Corpl. G.W. Appleby, who is on active service in France, has been transferred from the Heavy Artillery Motor Transport to the 1st Field Survey Company, R.E. He tells a rather "tall" story of the laundry work in his part of the line. A chum of his, who noticed that his shirts generally came back minus the buttons, tried to give a gentle hint that he would like to have some buttons sewn on, by piercing holes in the lid of a small tin and sewing it on to the collar of his shirt. His chargrin can to be imagined when, on the return of the shirt from the wash, he found that the laundry had worked a buttonhole to fit the "button".
Pte. Walter Sharman, R.A.M.C., who has spent weeks in hospital at Chichester as the result of a severe wound received in France, has come home on leave. Since leaving hospital he has been in a convalescent home in Littlehampton.
Pte. Herbert Goodwin, 9th Cheshires, is now in hospital in France suffering with a leg injury.
Sergt. Rolson, formerly of the Haynes Park Signal Depot, and for some time resident with his family in Clophill, has recently succumbed to pneumonia. Sappers William Billington and George Burton, both expert roadmen, are doing duty in France under Capt. Smart. The former has recently been successfully treated for a poisoned foot.
At 8:30 on the evening of April 2, 1917, President Wilson appeared before a joint session of Congress and asked for a declaration of war against Germany in order to "make the world safe for democracy." On April 4, Congress granted Wilson's request. America thus joined the carnage that had been ravaging Europe since 1914. Germany's renewal of unrestricted submarine warfare and the revelation of a proposed German plot to ally with Mexico against the US prompted Wilson's action.

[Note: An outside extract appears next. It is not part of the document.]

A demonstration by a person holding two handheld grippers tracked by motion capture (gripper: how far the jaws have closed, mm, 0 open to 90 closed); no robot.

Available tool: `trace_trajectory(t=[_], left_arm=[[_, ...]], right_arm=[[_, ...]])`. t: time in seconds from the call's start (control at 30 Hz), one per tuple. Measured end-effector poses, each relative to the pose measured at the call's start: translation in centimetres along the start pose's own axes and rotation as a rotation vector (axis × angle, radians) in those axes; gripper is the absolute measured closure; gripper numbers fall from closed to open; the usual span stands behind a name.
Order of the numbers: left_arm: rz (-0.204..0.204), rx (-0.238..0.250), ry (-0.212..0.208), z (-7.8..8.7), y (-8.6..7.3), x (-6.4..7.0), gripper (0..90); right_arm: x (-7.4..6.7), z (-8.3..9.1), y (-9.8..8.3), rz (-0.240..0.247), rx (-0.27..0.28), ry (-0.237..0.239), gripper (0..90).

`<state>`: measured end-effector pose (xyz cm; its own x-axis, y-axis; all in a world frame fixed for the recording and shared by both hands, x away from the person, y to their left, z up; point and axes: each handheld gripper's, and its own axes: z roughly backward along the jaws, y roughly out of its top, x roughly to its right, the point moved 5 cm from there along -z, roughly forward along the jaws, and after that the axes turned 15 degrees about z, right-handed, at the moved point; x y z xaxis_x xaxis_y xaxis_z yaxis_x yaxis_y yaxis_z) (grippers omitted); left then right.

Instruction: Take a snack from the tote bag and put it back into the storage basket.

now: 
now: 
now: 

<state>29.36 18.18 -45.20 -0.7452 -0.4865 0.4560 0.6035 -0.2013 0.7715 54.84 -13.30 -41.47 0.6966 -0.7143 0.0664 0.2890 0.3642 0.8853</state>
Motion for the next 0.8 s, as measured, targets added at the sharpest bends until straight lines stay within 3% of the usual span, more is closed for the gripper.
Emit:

Mr. Arthur Maddams, son of Mr. and Mrs. Maddams, of Brickwall Farm, has joined the A.S.C., M.T., and Mr. Lionel Cunnington, on Monday, entered the wireless section of the R.N.V.R.
Pte. Samuel Page, Beds Regiment, and Pte. Walter Sharman, R.A.M.C., have been removed to a convalescent home at Blackpool. Both were wounded with shrapnel. Chief Seaman Arthur Young, son of Mr. and Mrs. George Young, is still at Glasgow Hospital. Much sympathy is extended to him in his bereavement, this gallant naval man and hero of Gallipoli having lost his wife. His three brothers are still on active service.
Sergt. Augustus Ford, Metropolitan Police force, is in France. Quartermaster-Sergt. Horace Wootton, D.C.M., Royal Hampshires, has been badly injured by barbed wire entanglements. Pte. Phillip Gudgin, A.S.C., M.T., is in active service, near Salonica. Pte. J. Turvey, 7th Bedfords, after being in France for two years, has been granted 8 days leave. His elder brother was killed in action.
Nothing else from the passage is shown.